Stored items
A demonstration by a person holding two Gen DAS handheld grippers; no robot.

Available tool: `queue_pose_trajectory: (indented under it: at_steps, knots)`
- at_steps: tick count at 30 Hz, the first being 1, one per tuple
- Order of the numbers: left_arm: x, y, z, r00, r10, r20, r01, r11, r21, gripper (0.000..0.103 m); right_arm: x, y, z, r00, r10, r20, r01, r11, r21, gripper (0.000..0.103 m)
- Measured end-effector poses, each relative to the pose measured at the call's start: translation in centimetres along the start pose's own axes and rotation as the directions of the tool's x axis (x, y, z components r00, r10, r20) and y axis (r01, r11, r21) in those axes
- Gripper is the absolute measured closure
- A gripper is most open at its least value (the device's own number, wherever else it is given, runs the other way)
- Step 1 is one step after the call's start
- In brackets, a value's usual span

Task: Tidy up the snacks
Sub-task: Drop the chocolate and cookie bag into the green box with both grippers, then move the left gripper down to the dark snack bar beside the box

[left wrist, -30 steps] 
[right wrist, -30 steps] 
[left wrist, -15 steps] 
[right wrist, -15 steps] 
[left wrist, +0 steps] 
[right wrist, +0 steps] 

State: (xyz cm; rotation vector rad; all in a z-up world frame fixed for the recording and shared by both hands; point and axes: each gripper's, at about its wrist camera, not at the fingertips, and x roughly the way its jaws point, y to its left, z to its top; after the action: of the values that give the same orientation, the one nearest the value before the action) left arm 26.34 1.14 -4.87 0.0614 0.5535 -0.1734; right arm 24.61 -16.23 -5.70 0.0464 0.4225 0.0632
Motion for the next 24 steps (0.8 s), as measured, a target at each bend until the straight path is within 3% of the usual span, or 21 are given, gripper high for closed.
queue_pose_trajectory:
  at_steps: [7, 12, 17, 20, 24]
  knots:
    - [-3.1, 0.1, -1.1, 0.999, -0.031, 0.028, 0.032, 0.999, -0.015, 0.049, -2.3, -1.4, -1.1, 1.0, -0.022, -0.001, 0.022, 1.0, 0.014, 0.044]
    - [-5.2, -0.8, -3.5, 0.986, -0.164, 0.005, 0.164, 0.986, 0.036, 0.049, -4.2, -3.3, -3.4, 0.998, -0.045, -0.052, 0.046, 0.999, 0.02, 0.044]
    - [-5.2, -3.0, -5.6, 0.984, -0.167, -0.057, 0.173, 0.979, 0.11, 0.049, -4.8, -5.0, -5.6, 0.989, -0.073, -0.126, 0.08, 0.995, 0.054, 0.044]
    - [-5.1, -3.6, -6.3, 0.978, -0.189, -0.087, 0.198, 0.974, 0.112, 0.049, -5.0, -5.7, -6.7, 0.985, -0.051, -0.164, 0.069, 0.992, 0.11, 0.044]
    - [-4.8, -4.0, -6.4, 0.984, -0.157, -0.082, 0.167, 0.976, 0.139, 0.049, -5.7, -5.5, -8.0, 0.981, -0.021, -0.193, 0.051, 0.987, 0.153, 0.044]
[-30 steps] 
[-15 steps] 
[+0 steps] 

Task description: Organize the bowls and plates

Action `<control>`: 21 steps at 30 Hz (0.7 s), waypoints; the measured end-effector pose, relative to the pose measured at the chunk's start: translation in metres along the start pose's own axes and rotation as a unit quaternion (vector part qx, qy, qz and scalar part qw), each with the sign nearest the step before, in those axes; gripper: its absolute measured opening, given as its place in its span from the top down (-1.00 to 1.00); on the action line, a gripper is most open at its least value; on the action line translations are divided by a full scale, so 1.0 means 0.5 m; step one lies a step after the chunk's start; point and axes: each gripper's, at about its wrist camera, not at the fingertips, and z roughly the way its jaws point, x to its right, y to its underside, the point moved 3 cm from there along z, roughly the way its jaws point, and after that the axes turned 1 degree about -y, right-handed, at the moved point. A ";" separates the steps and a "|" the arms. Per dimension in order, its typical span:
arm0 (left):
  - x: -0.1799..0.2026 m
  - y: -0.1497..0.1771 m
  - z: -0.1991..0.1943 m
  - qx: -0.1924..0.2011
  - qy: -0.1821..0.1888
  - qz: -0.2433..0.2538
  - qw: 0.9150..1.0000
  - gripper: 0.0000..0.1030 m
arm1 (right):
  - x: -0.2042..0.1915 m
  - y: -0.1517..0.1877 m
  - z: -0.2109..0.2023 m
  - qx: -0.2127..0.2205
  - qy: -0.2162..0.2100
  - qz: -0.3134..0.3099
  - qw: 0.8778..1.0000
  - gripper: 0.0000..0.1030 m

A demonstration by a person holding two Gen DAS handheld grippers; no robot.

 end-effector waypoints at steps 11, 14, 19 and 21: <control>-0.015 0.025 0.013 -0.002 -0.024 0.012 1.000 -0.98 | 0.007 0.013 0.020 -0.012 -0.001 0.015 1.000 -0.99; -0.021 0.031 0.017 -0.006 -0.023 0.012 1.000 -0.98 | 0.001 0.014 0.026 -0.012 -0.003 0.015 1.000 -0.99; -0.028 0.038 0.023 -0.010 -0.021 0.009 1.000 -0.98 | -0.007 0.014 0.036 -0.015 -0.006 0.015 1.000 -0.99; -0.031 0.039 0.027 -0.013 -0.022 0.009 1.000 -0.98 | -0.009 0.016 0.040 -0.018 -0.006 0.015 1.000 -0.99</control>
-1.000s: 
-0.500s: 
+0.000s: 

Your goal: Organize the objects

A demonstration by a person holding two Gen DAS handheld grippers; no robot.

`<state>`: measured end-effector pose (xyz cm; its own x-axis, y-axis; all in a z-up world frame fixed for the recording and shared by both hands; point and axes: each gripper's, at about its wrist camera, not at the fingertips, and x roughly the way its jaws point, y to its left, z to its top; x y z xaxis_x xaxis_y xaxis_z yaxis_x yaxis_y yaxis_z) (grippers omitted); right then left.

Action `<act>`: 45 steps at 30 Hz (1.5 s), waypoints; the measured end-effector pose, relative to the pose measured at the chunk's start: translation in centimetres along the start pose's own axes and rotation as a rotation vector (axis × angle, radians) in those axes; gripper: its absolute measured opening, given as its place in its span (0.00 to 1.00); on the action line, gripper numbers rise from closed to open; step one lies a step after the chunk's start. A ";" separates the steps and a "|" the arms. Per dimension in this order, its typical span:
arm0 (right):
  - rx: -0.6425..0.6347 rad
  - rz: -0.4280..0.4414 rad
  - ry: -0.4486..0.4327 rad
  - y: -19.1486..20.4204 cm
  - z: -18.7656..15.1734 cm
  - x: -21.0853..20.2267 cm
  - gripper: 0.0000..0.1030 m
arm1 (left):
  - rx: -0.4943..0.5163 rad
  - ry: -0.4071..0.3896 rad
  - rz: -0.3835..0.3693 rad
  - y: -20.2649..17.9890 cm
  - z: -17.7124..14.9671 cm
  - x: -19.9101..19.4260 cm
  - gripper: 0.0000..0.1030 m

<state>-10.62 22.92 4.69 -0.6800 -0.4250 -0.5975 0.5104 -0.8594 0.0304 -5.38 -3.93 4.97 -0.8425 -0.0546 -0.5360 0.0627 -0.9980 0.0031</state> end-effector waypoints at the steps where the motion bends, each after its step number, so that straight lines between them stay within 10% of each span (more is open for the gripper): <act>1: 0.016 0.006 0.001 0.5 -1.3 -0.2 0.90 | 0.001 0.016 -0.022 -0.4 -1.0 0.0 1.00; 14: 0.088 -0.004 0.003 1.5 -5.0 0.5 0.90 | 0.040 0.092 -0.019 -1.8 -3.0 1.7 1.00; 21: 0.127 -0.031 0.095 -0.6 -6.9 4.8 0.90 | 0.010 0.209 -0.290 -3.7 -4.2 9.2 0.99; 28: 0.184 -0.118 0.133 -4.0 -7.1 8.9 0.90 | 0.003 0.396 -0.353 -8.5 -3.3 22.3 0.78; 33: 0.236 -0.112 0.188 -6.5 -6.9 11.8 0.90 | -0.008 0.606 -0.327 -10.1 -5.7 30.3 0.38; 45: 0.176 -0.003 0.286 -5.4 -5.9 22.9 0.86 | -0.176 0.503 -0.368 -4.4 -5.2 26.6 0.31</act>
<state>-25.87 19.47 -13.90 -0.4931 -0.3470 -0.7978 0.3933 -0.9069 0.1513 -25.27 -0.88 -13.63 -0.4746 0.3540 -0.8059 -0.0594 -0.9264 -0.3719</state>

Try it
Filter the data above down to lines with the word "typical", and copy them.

Task response
Action `<control>`: 21 steps at 30 Hz (0.7 s), waypoints; the measured end-effector pose, relative to the pose measured at the chunk's start: translation in metres along the start pose's own axes and rotation as a unit quaternion (vector part qx, qy, qz and scalar part qw), each with the sign nearest the step before, in those axes; gripper: its absolute measured opening, given as its place in its span from the top down (-1.00 to 1.00); on the action line, a gripper is most open at its least value; on the action line translations are divided by a full scale, so 1.0 means 0.5 m; step one lies a step after the chunk's start; point and axes: each gripper's, at about its wrist camera, not at the fingertips, and z roughly the way its jaws point, x to its right, y to its underside, the point moved 3 cm from there along z, roughly the way its jaws point, and after that the axes turned 1 degree about -y, right-handed, at the moved point. A ";" separates the steps and a "|" the arms. Per dimension in order, its typical span:
Action `<act>`: 45 steps at 30 Hz (1.5 s), waypoints; the measured end-effector pose, relative to the pose measured at the chunk's start: translation in centimetres along the start pose's own axes and rotation as a rotation vector (axis × angle, radians) in those axes; gripper: its absolute measured opening, given as its place in its span (0.00 to 1.00); on the action line, gripper numbers rise from closed to open; step one lies a step after the chunk's start. A ";" separates the steps and a "|" the arms. Per dimension in this order, its typical span:

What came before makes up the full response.